Saved data entries:
---
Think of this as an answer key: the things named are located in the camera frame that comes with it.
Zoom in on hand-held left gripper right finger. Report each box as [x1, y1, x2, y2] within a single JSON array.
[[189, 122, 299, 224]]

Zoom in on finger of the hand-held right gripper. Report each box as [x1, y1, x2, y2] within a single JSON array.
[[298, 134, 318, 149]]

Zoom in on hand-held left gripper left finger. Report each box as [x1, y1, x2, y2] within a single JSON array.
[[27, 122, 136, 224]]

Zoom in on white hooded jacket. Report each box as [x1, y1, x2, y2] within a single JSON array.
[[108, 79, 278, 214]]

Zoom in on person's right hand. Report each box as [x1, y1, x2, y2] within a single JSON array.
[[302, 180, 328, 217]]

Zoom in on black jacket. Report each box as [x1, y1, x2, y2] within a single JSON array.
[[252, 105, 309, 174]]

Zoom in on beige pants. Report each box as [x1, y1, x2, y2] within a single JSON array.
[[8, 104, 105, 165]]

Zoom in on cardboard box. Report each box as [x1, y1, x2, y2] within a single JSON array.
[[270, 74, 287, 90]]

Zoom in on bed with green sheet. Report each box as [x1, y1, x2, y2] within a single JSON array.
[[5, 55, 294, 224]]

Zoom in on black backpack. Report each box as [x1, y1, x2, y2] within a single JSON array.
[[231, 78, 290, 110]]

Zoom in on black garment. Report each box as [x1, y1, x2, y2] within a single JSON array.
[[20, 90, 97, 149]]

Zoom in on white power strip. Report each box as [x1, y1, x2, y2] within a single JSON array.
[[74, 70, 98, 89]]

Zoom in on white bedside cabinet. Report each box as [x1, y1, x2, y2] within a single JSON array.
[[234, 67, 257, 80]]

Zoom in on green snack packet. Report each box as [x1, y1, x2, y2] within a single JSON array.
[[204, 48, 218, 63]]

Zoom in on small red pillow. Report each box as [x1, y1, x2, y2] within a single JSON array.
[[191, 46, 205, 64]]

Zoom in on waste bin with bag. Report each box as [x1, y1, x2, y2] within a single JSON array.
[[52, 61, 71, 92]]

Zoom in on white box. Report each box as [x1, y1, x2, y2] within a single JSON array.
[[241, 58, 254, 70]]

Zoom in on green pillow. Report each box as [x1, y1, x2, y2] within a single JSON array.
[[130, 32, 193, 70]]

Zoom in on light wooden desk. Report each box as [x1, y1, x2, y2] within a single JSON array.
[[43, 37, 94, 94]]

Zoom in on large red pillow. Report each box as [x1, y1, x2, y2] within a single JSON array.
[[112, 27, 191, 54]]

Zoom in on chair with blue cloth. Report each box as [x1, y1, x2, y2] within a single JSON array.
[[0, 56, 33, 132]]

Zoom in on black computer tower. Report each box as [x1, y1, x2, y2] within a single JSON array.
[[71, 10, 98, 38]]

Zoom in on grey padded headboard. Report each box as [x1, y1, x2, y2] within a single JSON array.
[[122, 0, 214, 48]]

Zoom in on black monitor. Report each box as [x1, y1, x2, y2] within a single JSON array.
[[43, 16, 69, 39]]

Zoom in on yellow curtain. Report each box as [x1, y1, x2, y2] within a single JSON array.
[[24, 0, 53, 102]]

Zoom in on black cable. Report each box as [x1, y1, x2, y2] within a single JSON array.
---
### Task prompt
Restate each line above word for word.

### Response below
Think of this as an answer key: the things named are located in the camera frame that comes with it.
Zoom in on hand-held left gripper right finger. Report each box as [x1, y1, x2, y2] within a single JSON array.
[[189, 122, 299, 224]]

Zoom in on finger of the hand-held right gripper. Report each box as [x1, y1, x2, y2] within a single JSON array.
[[298, 134, 318, 149]]

Zoom in on hand-held left gripper left finger. Report each box as [x1, y1, x2, y2] within a single JSON array.
[[27, 122, 136, 224]]

Zoom in on white hooded jacket. Report each box as [x1, y1, x2, y2] within a single JSON array.
[[108, 79, 278, 214]]

Zoom in on person's right hand. Report each box as [x1, y1, x2, y2] within a single JSON array.
[[302, 180, 328, 217]]

Zoom in on black jacket. Report each box as [x1, y1, x2, y2] within a single JSON array.
[[252, 105, 309, 174]]

Zoom in on beige pants. Report each box as [x1, y1, x2, y2] within a single JSON array.
[[8, 104, 105, 165]]

Zoom in on cardboard box. Report each box as [x1, y1, x2, y2] within a single JSON array.
[[270, 74, 287, 90]]

Zoom in on bed with green sheet. Report each box as [x1, y1, x2, y2] within a single JSON array.
[[5, 55, 294, 224]]

Zoom in on black backpack. Report each box as [x1, y1, x2, y2] within a single JSON array.
[[231, 78, 290, 110]]

Zoom in on black garment. Report each box as [x1, y1, x2, y2] within a single JSON array.
[[20, 90, 97, 149]]

Zoom in on white power strip. Report each box as [x1, y1, x2, y2] within a single JSON array.
[[74, 70, 98, 89]]

Zoom in on white bedside cabinet. Report each box as [x1, y1, x2, y2] within a single JSON array.
[[234, 67, 257, 80]]

Zoom in on green snack packet. Report each box as [x1, y1, x2, y2] within a single JSON array.
[[204, 48, 218, 63]]

Zoom in on small red pillow. Report each box as [x1, y1, x2, y2] within a single JSON array.
[[191, 46, 205, 64]]

Zoom in on waste bin with bag. Report each box as [x1, y1, x2, y2] within a single JSON array.
[[52, 61, 71, 92]]

Zoom in on white box. Report each box as [x1, y1, x2, y2] within a single JSON array.
[[241, 58, 254, 70]]

Zoom in on green pillow. Report each box as [x1, y1, x2, y2] within a single JSON array.
[[130, 32, 193, 70]]

Zoom in on light wooden desk. Report each box as [x1, y1, x2, y2] within a single JSON array.
[[43, 37, 94, 94]]

Zoom in on large red pillow. Report each box as [x1, y1, x2, y2] within a single JSON array.
[[112, 27, 191, 54]]

Zoom in on chair with blue cloth. Report each box as [x1, y1, x2, y2] within a single JSON array.
[[0, 56, 33, 132]]

Zoom in on black computer tower. Report each box as [x1, y1, x2, y2] within a single JSON array.
[[71, 10, 98, 38]]

Zoom in on grey padded headboard. Report each box as [x1, y1, x2, y2] within a single JSON array.
[[122, 0, 214, 48]]

Zoom in on black monitor. Report each box as [x1, y1, x2, y2] within a single JSON array.
[[43, 16, 69, 39]]

Zoom in on yellow curtain. Report each box as [x1, y1, x2, y2] within a single JSON array.
[[24, 0, 53, 102]]

Zoom in on black cable. Report each box as [x1, y1, x2, y2] within a single JSON array.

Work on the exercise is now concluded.